With Tuesday’s music lineup news – what Botánica group co-founder David Heard called another surge in the “waterfall announcements” that are common in the music festival industry – also came an announcement about food and beverage for the event.
Along with entertainment, Botánica will feature fare unique to the festival, in addition to the park’s usual eats. Showcasing local cuisine is a growing trend among city music festivals, Heard said, citing Phoenix’s first such festival, Lost Lake, held last October, as an example.
“It’s a huge opportunity to not just celebrate music, but to also celebrate your city and the culture of that place that makes it unique,” Heard said. “And when you start getting into culture, food and drink is always at the top of the list.”
While the menu and chefs won’t be announced for another week or so, Heard said three local food and beverage ambassadors are now on board as partial owners and curators of the festival.
Renowned local chefs Diego Galicia and Rico Torres, recently named among the 12 best new chefs in the United States by Food & Wine Magazine, will curate a list of at least 12 local food trucks that will be stationed throughout the park during the festival as well as a special menu for the VIP Village.
“We will have chefs from all over the state – Houston, Dallas, Austin, a lot of local talent, – some [James] Beard [Award]-nominated chefs,” Galicia said. “This is going to be a more elevated food festival within the music fest.”
Galicia and Torres own the reservations-only restaurant Mixtli in Olmos Park. Described as progressive Mexican culinaria, Mixtli recently reopened following a two-week renovation that Galicia said cost double the opening budget.
“Diego brings incredible experience to the table,” Heard said. “He has this entire journey of food that is trans-border that sets him up to not only curate flavors locally, but have a regional sense of what’s important and what he’d like to highlight given his far-ranging palate.”
Cocktail enthusiast Jeret Peña, whose Boulevardier Group operates The Brooklynite, The Last Word, Rumble, Tucker’s Kozy Korner, and the forthcoming Still Golden also joins the Botánica ownership team.
Peña will design a list of cocktails for the VIP Village, and is working with local distilleries to come up with a “general admission” selection of cocktails as well. Those will be available at beverage stands throughout the park.
“Mayhem, anarchy, and love – that’s what I’m bringing to the festival,” Peña quipped when the Rivard Report first asked him about his plans for Botánica.
He then added, “I’m going to provide people with great cocktails, Puro SA, that’s what I want … I think that’s important because we want to support local artisans. I care about my city. I love my city and the distilleries in the city, so I want them to be part of something that is going to be fantastic.”

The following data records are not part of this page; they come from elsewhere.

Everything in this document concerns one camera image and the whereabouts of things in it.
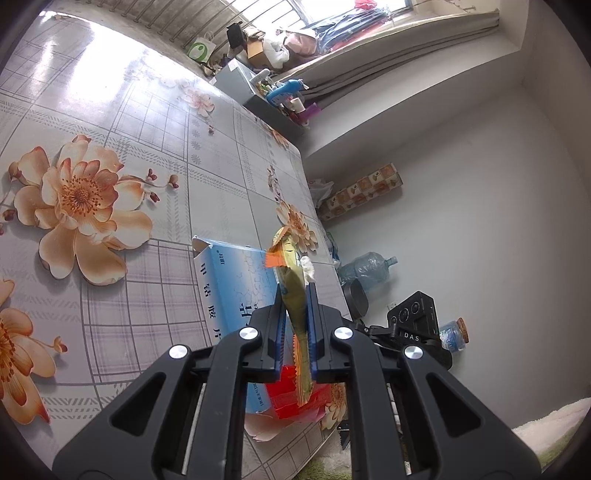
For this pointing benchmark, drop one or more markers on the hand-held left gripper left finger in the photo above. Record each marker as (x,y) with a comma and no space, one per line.
(279,341)

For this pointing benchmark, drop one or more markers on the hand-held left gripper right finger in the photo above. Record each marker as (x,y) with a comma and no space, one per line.
(313,341)

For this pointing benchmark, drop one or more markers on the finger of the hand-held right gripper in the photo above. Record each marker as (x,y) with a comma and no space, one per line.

As for an arts market at Botánica, Heard said that though it was difficult to put that together in the festival’s first year, there will be a small selection of local art for sale alongside the standard merchandise available at most music festivals.

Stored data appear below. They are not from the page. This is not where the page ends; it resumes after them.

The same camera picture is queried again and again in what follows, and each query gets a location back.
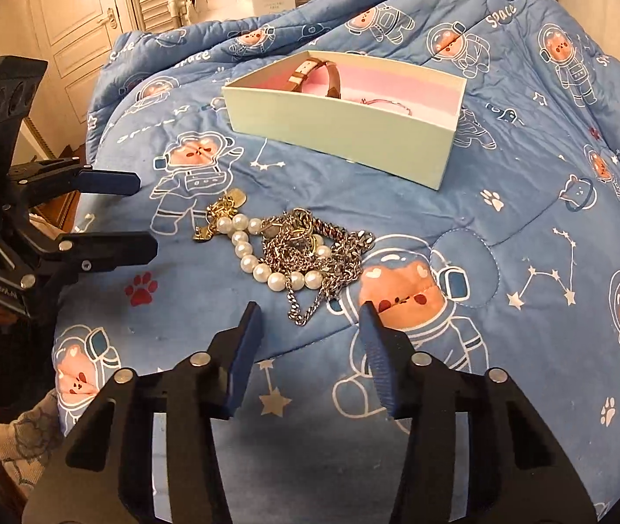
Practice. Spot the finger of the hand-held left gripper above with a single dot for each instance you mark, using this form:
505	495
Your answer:
124	248
107	181

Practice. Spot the pale green box pink lining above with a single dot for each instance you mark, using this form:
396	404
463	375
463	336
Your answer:
342	131

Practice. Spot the brown wooden furniture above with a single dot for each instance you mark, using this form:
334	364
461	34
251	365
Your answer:
58	202

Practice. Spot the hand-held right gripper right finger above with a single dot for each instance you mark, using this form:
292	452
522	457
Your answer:
378	360

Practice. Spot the cream panelled door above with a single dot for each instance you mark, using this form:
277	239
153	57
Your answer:
69	22

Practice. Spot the grey floral cloth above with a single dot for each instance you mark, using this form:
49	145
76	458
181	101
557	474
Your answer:
26	436

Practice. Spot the thin rose gold bangle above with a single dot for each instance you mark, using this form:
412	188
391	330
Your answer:
391	102

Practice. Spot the white pipe fixture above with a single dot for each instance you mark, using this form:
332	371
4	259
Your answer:
185	8

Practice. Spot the blue astronaut print blanket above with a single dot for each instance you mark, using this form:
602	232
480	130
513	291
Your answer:
479	295

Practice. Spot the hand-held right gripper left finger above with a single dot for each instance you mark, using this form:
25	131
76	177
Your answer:
244	352

“Our vision is to create an arts market,” he said. “We are talking to a local lead artist/culturalist who will be joining us to lead that, but we are not ready to go public on that.”
Organizers are also working with an expert on local mariachi music to help them identify some acts, including student bands, to add to Botánica’s slate, Heard said.

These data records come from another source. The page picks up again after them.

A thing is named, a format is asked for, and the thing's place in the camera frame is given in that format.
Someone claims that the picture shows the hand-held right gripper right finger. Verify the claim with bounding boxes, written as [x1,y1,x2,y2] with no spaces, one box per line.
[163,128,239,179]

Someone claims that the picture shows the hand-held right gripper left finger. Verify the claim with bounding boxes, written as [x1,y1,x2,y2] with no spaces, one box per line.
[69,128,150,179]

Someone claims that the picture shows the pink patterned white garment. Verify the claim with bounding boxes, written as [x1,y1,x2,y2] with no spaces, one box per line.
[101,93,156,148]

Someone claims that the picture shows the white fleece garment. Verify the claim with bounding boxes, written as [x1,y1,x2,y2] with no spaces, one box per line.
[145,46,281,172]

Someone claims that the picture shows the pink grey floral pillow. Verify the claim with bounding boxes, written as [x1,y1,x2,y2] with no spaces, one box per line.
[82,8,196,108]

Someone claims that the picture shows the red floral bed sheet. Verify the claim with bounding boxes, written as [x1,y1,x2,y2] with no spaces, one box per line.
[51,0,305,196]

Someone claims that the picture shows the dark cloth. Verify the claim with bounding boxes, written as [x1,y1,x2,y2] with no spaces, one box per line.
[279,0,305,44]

The festival is being financed by San Antonio tech giants Graham Weston and Lew Moorman, among others. When Botánica was first announced in late September, organizers faced backlash from community members who lamented the lack of local acts and felt the festival appropriated Mexican-American and indigenous culture to attract young talent.
Botánica tickets are still available. General admission for the one-day festival goes for $77.99, or $33.99 for Six Flags Season pass holders. VIP packages, which include free parking, are available starting at $174.99.